Draw molecule and save it to ./molecules/<IN>/<CH>/<INCHIKEY>/2d.svg.

Calculate compound properties

This means, calculate fingerprints, scaffolds, structural keys, etc.
Property files are ever-growing and should be stored efficiently (e.g. binary format). It has to be easy to insert/append new molecules to these files. These files can be found in ./molproperties.
Property calculation may fail, sometimes, due to e.g. extreme molecular complexity. In these cases, we need to keep awareness of what molecules we have already attempted to calculate, and don't do it again.

Do validation sets

Validation sets are (inchikey, inchikey, 0/1) files denoting whether two molecules are similar (1) or different (0) in a certain aspect.
We can store an arbitrary number of validation sets.

Preprocess datasets

This step is specific for each dataset. The goal is to go from one (or more) download file, or molproperties file, to a sign0.h5 file stored in ./full.
Some datasets really require a lot of processing and we need to come up with a way to monitor them and not re-do them every time we run the CC.
We need to start with the datasets that have subspace = None.
Then, we proceed to the rest of datasets (subspace != None). These are, typically, chemistry datasets for which we want to constrain the space, for instance, to bioactive molecules (i.e. molecules that appear in the exemplar B-E levels). See dataset documentation for more information.

Remove (near-)duplicates.

The sign0.h5 files may contain duplicates and near-duplicates, and it is important to remove them to obtain a good reference dataset.
Save the non-redundant sign0.h5 under ./reference.
Save the 1-to-many mapping of the groups of (near-)duplicates.

Fit signatures type 1.

For continuous datasets, do PCA.
For discrete datasets, do LSI.
Keep the sign1.h5 file under ./reference.
Save the models for persistency.
Do validation plots.

Fit k-Means clusters.

Do an automated k-means clustering to discover centroids and groups in the data.
Keep the clus1.h5 file under ./reference.
Save the models for persistency.
Do validation plots.

Fit nearest-neighbor search.

Do a nearest-neighbor search to discover pairs of similar molecules.
Keep the neig1.h5 file under ./reference.
Save the models for persistency.
Do validation plots.

Obtain signatures type 2.

These are the node2vec embeddings derived from the similarity network.
First, a network is built (under a certain cutoff).
Then, a random walk algorithm is ran.
Finally, word2vec embeds nodes (words) by reading the trajectories of the random walker.
Keep the sign2.h5 file under ./reference.
Do validation plots.

Fit signatures type 2

Unfortunately, node2vec does not work with out-of-sample data, so we need to learn a mapping between signatures type 1 and signatures type 2.
This can be done with deep learning, preferably with automated deep learning (e.g. AdaNet).
Save the models for persistency.

Obtain 2D projections

Vanilla 2D projection of signatures type 1 does not work out-of-the-box with t-SNE. A bit of pre-processing is needed. We are still deciding what's best. In any case, it will require the calculation of an intermediate matrix.
From this intermediate matrix, run t-SNE to obtain the projection.
Keep the proj1.h5 file under ./reference.
Do validation plots

Fit 2D projections

Here again, t-SNE has no out-of-sample method, so we need to learn a mapping between signatures type 1 and the 2D projections.
I suggest using AdaNet in this case, too.
Save the models for persistency.
Once reference calculations are done, we can move to the full dataset.

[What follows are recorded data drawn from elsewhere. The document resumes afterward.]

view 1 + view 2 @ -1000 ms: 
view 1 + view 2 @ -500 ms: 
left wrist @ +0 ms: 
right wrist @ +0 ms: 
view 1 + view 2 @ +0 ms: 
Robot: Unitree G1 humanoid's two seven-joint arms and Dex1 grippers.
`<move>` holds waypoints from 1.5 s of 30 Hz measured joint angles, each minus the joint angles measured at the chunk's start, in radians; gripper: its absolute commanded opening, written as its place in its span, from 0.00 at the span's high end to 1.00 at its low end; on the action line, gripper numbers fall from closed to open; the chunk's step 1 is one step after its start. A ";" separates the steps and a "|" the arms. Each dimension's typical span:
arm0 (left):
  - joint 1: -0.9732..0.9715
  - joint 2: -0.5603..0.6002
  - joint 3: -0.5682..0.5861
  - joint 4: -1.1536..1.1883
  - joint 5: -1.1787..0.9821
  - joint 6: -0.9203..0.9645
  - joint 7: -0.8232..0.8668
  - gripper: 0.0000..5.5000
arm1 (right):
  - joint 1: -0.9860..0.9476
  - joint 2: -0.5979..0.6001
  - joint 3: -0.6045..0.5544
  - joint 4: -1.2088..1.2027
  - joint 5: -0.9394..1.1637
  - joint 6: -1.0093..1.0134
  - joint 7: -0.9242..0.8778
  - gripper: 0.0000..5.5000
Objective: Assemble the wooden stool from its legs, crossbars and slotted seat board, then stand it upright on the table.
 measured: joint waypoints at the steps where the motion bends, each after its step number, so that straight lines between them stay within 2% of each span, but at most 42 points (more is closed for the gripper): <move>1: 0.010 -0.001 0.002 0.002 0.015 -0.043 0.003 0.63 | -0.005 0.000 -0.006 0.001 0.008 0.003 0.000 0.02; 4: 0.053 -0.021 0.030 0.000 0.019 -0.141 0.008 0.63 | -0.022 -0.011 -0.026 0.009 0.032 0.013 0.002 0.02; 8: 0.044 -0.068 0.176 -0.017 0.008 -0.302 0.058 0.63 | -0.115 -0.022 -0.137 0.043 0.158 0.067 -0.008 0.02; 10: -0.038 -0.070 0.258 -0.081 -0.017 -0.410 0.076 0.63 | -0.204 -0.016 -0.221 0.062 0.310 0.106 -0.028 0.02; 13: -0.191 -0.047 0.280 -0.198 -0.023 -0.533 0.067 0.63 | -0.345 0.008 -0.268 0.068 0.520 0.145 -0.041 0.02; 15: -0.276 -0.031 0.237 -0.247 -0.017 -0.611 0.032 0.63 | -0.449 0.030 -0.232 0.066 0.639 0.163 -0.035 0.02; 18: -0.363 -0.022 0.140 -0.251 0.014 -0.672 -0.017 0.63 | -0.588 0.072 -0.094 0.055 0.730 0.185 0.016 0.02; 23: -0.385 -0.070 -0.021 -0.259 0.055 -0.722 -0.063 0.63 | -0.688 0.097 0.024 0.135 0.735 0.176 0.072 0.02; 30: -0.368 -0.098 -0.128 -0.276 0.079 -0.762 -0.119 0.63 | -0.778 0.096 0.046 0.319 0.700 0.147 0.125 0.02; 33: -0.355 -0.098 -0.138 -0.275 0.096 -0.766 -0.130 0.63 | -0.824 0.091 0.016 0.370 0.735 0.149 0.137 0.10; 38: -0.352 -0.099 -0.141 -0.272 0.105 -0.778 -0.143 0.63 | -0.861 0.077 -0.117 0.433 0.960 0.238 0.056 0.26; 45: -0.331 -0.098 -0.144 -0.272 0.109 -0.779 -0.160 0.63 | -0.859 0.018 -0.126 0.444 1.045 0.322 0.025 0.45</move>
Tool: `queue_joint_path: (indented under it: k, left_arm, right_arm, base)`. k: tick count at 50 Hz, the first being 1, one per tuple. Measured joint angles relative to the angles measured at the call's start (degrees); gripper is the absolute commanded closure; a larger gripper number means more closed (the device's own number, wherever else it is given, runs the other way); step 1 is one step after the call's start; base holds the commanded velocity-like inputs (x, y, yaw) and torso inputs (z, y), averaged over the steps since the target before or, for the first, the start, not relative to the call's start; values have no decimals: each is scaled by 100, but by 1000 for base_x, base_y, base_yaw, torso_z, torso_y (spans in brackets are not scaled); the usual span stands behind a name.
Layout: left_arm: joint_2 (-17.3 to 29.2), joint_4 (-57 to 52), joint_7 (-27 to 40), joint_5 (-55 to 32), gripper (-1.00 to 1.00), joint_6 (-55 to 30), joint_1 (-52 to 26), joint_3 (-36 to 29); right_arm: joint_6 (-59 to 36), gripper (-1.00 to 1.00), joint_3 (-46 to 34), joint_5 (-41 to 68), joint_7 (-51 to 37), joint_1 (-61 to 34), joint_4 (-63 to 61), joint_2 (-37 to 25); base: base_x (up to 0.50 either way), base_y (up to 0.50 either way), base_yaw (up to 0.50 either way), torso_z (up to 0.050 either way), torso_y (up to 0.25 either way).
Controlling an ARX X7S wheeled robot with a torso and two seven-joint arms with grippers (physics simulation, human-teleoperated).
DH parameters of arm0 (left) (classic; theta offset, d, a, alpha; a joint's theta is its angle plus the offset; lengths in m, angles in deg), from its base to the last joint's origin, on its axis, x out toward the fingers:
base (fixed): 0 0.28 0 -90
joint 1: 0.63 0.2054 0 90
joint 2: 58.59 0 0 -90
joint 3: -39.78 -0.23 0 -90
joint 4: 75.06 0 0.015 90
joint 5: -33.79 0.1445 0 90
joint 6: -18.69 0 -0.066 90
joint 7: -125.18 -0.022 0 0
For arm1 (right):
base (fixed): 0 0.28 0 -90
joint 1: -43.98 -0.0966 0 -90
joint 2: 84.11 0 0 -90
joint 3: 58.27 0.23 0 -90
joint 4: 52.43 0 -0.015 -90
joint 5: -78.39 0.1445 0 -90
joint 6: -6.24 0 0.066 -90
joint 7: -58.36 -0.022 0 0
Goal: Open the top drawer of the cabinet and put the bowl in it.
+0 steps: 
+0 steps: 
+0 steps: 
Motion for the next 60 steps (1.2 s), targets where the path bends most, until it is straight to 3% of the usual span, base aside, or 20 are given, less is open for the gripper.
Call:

Predict signatures type 1.

If the molecule is in reference (or is a near-duplicate of it), take signature.
Else, use the persistent model to predict.
Keep the sign1.h5 file under ./full
Do validation plots.

Predict k-Means clusters.

Do 1-to-many or predict, as necessary.
Keep the clus1.h5 file under ./full.
Do validation plots.

Predict nearest-neighbors.

Beware that there should be two modalities here:
Full-vs-reference (1-to-many or predict, as necessary); this is the one I would keep.
Full-vs-full (requires fitting again).
Keep the neig1.h5 file under ./full.
Do the validation plots.

Predict signatures type 2.

Do 1-to-many or predict, as necessary.
Keep the sign2.h5 file under ./full.
Do the validation plots.

Predict 2D projections.

Do 1-to-many or predict, as necessary.
Keep the proj1.h5 file under ./full.
Do the validation plots.
Points 1-19 are applicable to any dataset. Comparison of CC datasets is, for now, only among exemplary ones. From here on, we only perform the calculations on these 25 exemplary datasets.

Link exemplary to full datasets

In the ./exemplary, keep the corresponding signature files available from ./full.
It is not necessary that signature files are copied, they can just be linked with a pointer.

Calculate full similarities

Using signatures type 1.
Add datasets to sims1.h5 (*_obs) under ./molecules.

Calculate correlations between datasets.

Conditional similarities.
Paired conditional similarities.
Cluster paired conditional similarities.
Similarity rank comparisons.
Canonical correlation analysis, performed with signatures type 2.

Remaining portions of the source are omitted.